The major feature that facilitates this is the introduction of mid-surface modelling techniques. This takes advantage of a method of reducing the complexity of a finite element mesh by using a single surface that represents the mid-point of the part in question, to which a thickness is then attached during analysis. This is further extended by the ability to bring together both mid-surface-based sheet geometry with more traditional solid meshes. The system will handle edge and face gluing so the most efficient method is used for the most appropriate geometry.

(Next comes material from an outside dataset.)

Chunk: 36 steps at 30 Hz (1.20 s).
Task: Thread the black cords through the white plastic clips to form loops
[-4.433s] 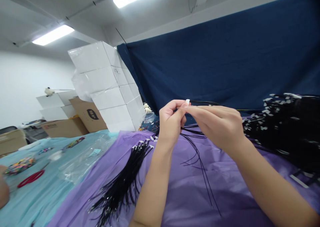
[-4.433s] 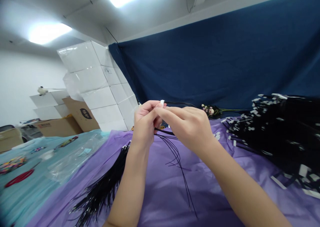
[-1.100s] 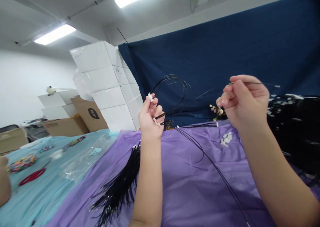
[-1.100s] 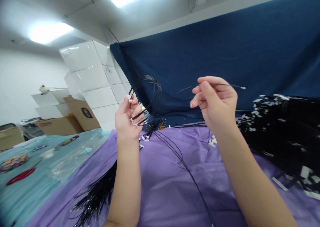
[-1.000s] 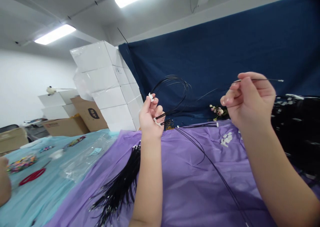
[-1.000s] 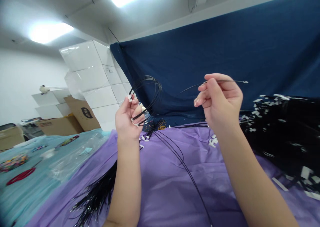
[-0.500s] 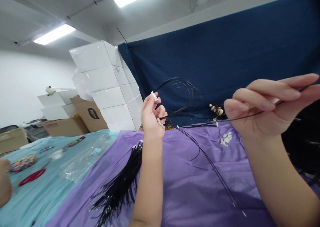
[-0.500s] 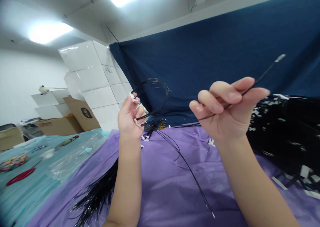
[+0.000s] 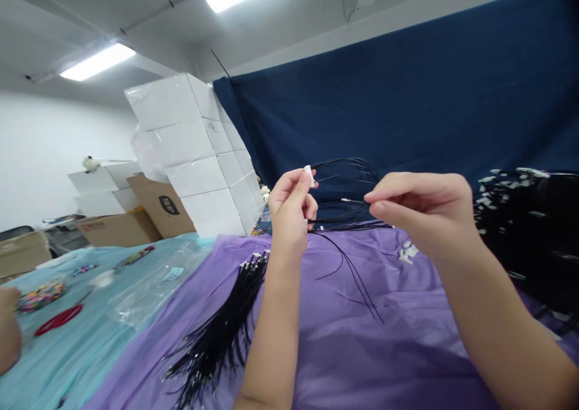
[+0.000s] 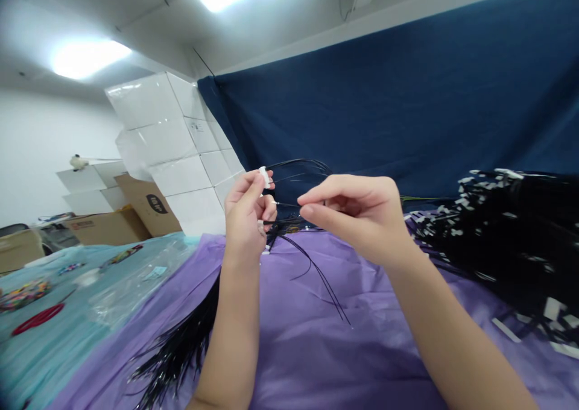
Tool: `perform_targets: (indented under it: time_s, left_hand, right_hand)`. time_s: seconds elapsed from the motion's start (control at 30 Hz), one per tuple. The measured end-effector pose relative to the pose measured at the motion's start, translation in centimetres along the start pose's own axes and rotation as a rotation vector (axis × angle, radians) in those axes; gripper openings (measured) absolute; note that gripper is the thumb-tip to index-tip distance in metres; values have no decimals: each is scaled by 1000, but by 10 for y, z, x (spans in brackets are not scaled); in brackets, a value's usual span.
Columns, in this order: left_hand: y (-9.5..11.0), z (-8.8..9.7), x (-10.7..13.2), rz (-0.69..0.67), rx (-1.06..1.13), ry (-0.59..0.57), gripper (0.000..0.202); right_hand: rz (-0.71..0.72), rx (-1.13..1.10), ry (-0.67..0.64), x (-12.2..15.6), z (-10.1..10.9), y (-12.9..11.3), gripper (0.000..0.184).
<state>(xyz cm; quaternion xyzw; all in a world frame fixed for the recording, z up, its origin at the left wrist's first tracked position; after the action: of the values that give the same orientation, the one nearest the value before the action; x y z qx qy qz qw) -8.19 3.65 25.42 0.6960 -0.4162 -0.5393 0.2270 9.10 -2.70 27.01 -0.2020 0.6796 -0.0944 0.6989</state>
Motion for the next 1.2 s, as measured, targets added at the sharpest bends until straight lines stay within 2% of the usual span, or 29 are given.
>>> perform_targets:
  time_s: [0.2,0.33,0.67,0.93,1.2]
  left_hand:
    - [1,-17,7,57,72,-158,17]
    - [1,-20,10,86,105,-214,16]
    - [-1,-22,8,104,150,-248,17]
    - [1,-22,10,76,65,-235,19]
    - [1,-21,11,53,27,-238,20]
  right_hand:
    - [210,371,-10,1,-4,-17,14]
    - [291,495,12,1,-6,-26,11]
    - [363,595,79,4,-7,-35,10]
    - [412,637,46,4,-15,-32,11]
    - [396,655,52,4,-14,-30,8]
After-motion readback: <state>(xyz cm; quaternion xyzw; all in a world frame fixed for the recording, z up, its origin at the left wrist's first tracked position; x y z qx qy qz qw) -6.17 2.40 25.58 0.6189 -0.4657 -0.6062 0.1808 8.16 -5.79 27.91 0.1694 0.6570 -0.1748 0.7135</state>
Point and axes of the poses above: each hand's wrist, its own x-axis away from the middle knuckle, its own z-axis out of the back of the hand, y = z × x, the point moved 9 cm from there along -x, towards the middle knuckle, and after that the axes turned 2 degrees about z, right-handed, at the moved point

There’s also been work done on both beam elements, that again allow the definition of highly efficient models to be built that represent frame style parts and assemblies. The tools are built into the frame design environment and can be used to discover deflection and stress for parts such as I, T, C and box and C beams.
Other updates include greater control over meshing (with options for mapped meshing complex geometry in an orderly fashion) and refinement of the mesh in specific areas (such as the minimum number of elements on an edge or maximum on small faces). In terms of post processing updates, there are new options for the numerical formatting in of colour bars in contour plot legends and greater control over decimal place usage.